We tested wild-type burrowers that reached the attractant the quickest compared with animals that were slower in burrowing and did not reach the surface within two hours (Fig. 8). We then addressed whether the faster burrowers might have some differential muscle gene expression that facilitates faster movement to the surface. We selected ten body wall muscle genes known to be downregulated in expression as the animal ages³⁹, including troponin (unc-27, tnt-2, mup-2), tropomyosin (lev-11), paramyosin (unc-15), titin (zig-12), calponin (unc-87), muscle myosin regulatory light chains (mlc-1) and myosin heavy chains (unc-54, myo-3) (See Table S2 for additional description of these genes). We used well documented genes cdc-42 and Y45F10D.4 to normalize expression data (Table S3)⁴⁰. Cycle threshold (Ct) values from qPCR indicated slightly lower values in slow burrowers; since lower Ct values reflect higher the expression level, the expression level of these two housekeeping genes is not reduced in the slow burrowers (Table S4).

Figure 8.

Muscle-specific gene expression in fast burrowers compared to slow burrowers. Normalized gene expression scores are shown as ratios for the successful burrowing class (among the top 10–15% that reached the top faster) to the levels for slower animals that remained in the gel by the end of the two-hour time period. zig-12, unc-27, and mup-2 were expressed significantly more for fast burrower animals in comparison to slower ones. Experiments were conducted with Day 1 adults. N = 30 animals with three replicates. Error bars are standard deviation. *P ≤ 0.05, **P ≤ 0.01, ***P ≤ 0.001.

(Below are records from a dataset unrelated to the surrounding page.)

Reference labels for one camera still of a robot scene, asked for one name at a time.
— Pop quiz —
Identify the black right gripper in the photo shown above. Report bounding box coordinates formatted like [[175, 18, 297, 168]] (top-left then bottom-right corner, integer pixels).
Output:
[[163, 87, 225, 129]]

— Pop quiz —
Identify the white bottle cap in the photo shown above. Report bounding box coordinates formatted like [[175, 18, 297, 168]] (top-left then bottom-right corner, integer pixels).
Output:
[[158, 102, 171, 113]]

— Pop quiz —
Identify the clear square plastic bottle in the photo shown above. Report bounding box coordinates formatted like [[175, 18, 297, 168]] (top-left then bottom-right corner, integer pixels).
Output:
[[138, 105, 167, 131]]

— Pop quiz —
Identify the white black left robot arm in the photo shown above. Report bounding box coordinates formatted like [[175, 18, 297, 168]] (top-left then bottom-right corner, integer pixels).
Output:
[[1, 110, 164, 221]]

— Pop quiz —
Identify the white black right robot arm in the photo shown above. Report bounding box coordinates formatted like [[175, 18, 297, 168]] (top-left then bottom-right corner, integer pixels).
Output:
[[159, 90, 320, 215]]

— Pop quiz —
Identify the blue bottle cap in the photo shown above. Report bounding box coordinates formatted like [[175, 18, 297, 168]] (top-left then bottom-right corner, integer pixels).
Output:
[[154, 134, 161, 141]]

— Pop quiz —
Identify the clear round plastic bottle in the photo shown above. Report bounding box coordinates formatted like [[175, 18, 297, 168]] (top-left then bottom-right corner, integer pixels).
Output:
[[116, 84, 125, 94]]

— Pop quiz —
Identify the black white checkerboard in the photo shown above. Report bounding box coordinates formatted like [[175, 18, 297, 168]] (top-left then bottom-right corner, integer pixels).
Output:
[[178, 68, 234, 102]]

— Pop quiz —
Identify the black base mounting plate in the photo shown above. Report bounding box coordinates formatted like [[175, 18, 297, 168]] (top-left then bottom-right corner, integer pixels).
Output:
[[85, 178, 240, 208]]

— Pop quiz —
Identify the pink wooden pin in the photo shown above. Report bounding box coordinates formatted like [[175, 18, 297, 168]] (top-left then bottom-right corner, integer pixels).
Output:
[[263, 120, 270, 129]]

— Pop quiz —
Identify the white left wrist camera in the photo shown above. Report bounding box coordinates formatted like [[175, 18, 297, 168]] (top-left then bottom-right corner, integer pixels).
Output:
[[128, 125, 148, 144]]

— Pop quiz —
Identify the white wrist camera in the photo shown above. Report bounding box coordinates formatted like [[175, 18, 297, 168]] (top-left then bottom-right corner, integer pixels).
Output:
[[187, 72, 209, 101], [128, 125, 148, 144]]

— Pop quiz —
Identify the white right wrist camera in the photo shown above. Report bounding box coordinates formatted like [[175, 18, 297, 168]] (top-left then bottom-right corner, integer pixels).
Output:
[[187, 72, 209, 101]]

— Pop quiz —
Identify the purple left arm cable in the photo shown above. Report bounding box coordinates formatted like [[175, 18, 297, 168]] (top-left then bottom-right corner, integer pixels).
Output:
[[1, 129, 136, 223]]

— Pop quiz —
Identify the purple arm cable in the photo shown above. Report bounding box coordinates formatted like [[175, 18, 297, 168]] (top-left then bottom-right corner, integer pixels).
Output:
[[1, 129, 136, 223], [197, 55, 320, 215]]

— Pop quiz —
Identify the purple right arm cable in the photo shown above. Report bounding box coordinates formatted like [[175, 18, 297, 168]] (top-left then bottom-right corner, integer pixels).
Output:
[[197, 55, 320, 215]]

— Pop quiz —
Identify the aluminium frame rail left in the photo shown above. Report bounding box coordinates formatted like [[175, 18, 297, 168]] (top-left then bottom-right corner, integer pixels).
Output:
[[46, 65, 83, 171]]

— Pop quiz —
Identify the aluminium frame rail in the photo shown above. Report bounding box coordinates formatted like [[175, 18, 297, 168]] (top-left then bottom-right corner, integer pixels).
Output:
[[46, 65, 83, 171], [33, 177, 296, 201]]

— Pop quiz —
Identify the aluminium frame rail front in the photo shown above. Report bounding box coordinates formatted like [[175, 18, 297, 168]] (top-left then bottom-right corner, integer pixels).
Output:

We found that zig-12, unc-27 and mup-2 were expressed at significantly higher levels in faster burrowers (Fig. 8), while the remaining genes did not show significant expression differences. However, we did note a consistent upward trend in the selected 10 genes. In a follow-up experiment, we found two other muscle genes not upregulated in fast burrowers (See Fig. S6). These findings indicate potential natural expression variation within a genetically identical population and holds potential to indicate the molecular components that might improve burrowing efficiency and locomotory prowess.

Testing disease models of protein aggregation

C. elegans is widely used to model human diseases¹ including muscular dystrophies^5,41 and neurodegenerative disorders⁶. Here, we show the utility of our burrowing assay in phenotyping C. elegans strains that model proteotoxicity in neurodegenerative disorders, specifically Huntington and Parkinson’s diseases. Polyglutamine expansions cause Huntington disease⁴², while α-synuclein is a key protein implicated in Parkinson’s disease⁴³, both of which can result in toxic aggregates disrupting cellular function. We focused on evaluating burrowing performance of C. elegans strains expressing either YFP-tagged polyglutamine (polyQ) or YFP-tagged α-synuclein. The polyQ strains had Q35 and Q40 expressed in body wall muscle using the myosin promoter⁴⁴, and Q67 and Q86 were expressed in neurons⁴⁵. For the Parkinson’s disease model, human α-synuclein protein was expressed under the myosin promoter⁴⁶.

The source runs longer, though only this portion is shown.